Finished How to Get to Heaven from Belfast (Netflix) and liked it. Not sure what will come next.

Sticking with Mudtown (BritBox), a crime series set in Wales, featuring a female magistrate, with episodes that drop once a week. That’s okay. We’ve never done binge-watching.

Also continuing Young Sherlock (Prime) but haven’t been back to Hope Street (BritBox) yet because of its unevenness and soapiness. And haven’t felt at all compelled to return to Scarpetta (Prime) after that first episode.

What Else I’ve Been Doing

This was the first time in over three weeks that bowling went very well, this despite a bigger crowd because of spring break, one lane that stopped properly resetting the pins, and another lane that only periodically returned the balls. Yet one of us had their highest lifetime score and the other one had no trouble breaking 100 in each game. Then we went for ice cream.

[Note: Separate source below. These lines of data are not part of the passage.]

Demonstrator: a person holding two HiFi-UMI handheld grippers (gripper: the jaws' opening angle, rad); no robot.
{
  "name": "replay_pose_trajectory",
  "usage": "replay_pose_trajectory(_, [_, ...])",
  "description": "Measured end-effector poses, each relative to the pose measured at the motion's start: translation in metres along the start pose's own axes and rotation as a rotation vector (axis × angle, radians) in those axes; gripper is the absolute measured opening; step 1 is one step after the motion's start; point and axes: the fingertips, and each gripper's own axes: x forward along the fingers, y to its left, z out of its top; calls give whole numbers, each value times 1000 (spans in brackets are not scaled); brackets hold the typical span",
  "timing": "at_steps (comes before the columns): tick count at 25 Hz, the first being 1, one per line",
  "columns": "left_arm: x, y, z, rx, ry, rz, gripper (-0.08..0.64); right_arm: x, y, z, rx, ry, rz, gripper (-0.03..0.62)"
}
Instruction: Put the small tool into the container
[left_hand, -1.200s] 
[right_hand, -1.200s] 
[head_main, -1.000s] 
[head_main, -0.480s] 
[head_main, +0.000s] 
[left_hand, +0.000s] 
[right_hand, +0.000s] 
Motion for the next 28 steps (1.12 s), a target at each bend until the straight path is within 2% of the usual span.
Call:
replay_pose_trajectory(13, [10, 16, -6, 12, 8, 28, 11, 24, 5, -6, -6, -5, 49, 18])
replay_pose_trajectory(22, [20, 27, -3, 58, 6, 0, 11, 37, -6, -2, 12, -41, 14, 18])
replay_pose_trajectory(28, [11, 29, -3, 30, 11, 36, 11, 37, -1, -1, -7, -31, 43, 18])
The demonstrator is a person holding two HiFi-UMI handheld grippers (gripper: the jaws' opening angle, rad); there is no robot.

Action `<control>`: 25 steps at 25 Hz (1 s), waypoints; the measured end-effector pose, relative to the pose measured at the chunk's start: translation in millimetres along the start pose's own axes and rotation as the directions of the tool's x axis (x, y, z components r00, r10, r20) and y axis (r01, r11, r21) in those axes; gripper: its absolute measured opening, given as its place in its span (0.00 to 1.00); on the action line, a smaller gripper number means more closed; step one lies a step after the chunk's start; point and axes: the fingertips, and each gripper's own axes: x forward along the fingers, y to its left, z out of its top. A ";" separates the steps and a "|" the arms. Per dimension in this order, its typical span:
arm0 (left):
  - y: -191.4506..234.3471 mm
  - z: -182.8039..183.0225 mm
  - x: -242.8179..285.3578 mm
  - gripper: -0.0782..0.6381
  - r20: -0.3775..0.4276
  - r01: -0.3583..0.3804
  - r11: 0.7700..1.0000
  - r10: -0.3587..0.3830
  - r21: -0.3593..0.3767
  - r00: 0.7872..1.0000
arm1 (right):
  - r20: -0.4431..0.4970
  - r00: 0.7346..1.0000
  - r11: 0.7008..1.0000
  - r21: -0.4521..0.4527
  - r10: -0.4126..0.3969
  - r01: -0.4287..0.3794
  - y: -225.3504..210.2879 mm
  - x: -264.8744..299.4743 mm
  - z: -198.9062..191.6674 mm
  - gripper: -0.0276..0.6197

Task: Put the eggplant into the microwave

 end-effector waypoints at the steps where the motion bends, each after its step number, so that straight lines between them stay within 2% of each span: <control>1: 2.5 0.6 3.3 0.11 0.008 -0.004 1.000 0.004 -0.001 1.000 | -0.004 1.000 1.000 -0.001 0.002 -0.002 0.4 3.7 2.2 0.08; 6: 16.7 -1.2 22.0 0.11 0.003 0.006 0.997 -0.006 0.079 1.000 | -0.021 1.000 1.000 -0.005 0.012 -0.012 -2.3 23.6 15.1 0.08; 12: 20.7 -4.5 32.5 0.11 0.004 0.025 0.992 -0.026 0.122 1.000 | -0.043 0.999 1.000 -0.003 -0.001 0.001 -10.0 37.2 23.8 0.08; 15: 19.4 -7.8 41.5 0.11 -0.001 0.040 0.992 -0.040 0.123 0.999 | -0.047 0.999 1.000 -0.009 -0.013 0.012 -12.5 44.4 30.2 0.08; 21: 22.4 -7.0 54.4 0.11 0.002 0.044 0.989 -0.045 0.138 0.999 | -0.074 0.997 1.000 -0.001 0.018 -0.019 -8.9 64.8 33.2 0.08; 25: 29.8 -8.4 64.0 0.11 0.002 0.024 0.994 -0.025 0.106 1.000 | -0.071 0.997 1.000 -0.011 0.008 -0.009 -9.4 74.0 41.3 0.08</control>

I finally hemmed a pair of black jeans, just in time to get a few more wears out of them before I do my seasonal closet changeover.

We got through an actual blizzard. More than 20 inches fell here at Southfork over last weekend. But thanks to prompt and excellent snow removal (especially by the foreman) plus moderate to mild temperatures, right now it looks like only an average amount of snow on the ground for early spring.